Saturday, September 08, 2007
>>>
life has been quite smooth sailing, but i hate to come across even minor disputes of which, unfortunately, am going through every other day. it would affect my social life of course, but i'm deeply depressed that the one, whom i depend on so much, is actually the one loading me with all these shit i'm going through everyday. my mood is totally dampened with the sight of you. TOTALLY.
so i've been working throughout the whole of my weekends. met weiloong on 8 sept.
he is still so cute :) his charisma, aura, charm has been preserved so well.
i'm totally smitten. as much as i want to hug him for one last time, it just didn't feel right. he seems to have something on and kai wei and jing scared him off maybe.
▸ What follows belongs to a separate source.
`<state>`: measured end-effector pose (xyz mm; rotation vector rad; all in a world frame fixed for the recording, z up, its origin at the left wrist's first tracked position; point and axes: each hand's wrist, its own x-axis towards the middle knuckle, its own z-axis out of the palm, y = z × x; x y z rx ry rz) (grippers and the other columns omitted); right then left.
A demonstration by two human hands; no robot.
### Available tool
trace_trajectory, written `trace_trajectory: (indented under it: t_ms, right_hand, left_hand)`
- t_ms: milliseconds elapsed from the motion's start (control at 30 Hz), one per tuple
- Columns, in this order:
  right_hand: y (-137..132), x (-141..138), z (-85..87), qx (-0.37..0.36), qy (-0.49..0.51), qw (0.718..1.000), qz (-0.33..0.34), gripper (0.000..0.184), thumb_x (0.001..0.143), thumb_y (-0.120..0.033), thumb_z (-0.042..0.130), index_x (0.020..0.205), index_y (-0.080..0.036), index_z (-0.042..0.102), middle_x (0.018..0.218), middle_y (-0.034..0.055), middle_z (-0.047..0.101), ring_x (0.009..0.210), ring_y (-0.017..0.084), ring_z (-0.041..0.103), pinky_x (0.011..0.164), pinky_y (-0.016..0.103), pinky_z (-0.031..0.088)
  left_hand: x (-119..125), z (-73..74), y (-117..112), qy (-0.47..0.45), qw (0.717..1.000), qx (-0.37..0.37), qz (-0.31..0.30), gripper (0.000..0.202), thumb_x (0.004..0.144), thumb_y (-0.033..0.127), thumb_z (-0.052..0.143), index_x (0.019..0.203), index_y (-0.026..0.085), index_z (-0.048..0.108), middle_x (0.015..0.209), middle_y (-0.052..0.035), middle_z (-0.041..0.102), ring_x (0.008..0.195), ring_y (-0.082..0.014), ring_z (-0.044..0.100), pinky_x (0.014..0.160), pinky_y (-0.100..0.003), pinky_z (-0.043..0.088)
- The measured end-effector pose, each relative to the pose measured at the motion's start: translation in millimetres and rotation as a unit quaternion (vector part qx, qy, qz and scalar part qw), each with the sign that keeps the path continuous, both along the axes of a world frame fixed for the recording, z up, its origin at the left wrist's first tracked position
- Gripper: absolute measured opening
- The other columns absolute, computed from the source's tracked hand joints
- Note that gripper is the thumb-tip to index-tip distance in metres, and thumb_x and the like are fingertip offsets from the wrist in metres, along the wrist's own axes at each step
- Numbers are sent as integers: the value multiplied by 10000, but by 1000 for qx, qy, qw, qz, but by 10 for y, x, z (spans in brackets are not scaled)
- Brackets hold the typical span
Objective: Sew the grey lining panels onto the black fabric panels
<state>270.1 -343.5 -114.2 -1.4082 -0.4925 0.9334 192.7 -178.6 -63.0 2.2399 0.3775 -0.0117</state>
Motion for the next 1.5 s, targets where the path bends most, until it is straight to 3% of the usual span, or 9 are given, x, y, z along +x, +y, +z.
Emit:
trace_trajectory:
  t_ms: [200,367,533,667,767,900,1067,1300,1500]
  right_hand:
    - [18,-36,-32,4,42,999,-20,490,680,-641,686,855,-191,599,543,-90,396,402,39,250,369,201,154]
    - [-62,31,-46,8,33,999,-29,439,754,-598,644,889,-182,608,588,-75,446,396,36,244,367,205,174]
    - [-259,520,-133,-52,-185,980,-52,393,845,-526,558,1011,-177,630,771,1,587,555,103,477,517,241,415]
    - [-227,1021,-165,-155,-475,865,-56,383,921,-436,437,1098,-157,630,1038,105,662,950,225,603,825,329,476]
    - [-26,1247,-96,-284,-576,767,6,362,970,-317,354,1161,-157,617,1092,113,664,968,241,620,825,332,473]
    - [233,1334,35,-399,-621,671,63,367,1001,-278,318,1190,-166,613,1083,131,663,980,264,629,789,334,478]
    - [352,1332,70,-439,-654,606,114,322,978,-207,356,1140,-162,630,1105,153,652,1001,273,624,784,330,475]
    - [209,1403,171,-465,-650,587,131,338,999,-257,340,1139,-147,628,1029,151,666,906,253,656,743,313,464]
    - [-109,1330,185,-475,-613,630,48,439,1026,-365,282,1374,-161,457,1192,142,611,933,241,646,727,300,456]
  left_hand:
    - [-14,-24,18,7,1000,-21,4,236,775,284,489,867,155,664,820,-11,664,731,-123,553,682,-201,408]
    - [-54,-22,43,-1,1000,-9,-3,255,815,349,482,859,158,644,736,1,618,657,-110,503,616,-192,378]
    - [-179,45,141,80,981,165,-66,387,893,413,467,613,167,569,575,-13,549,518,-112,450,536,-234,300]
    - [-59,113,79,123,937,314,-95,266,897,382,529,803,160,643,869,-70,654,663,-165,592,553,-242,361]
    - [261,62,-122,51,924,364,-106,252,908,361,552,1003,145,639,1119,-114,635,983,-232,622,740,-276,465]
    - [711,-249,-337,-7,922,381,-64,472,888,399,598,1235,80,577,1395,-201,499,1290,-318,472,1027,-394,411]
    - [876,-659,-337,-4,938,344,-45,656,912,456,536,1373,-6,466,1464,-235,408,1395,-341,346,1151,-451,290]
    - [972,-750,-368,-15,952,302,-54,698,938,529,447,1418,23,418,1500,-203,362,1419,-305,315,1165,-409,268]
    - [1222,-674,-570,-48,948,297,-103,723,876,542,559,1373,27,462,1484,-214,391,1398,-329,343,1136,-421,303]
i couldnt think of any reasons to make him stay as much as i want to. after we said bye, i regretted. that i didnt speak enough, that i didn't express my actual feelings right there, that i made him feel uncomfortable, that maybe i wasn't whoever he knew anymore. maybe we have changed, but maybe there's some things about him that i still love alot. it dosen't matter to me that he's a little rounder, cause i've expected it. i know he loves all the unhealthy food, he loves to eat. but all these flaws just seemed all right to me. really. it does. he smokes, i hate smokers. but just when i thought how he used to blow it away from my face, i want to be around whenever he lights his cigarette, because i want to feel the sweetness of his action and consideration toward me. he may not be the best boyfriend in the world, but nevertheless, he never realised how his little little details he cared to notice, how meticulous he was, have impacted upon me even until now, i appreciated it so much and so love him for that. i think every other guy should look up to him. he has become a benchmark for my choice over any potential guys.
too bad, so sad.
and that night, as we said goodbye, i kept turning back, hoping to see him another time. but he wasnt anywhere near, atleast, he wasnt visible within my range.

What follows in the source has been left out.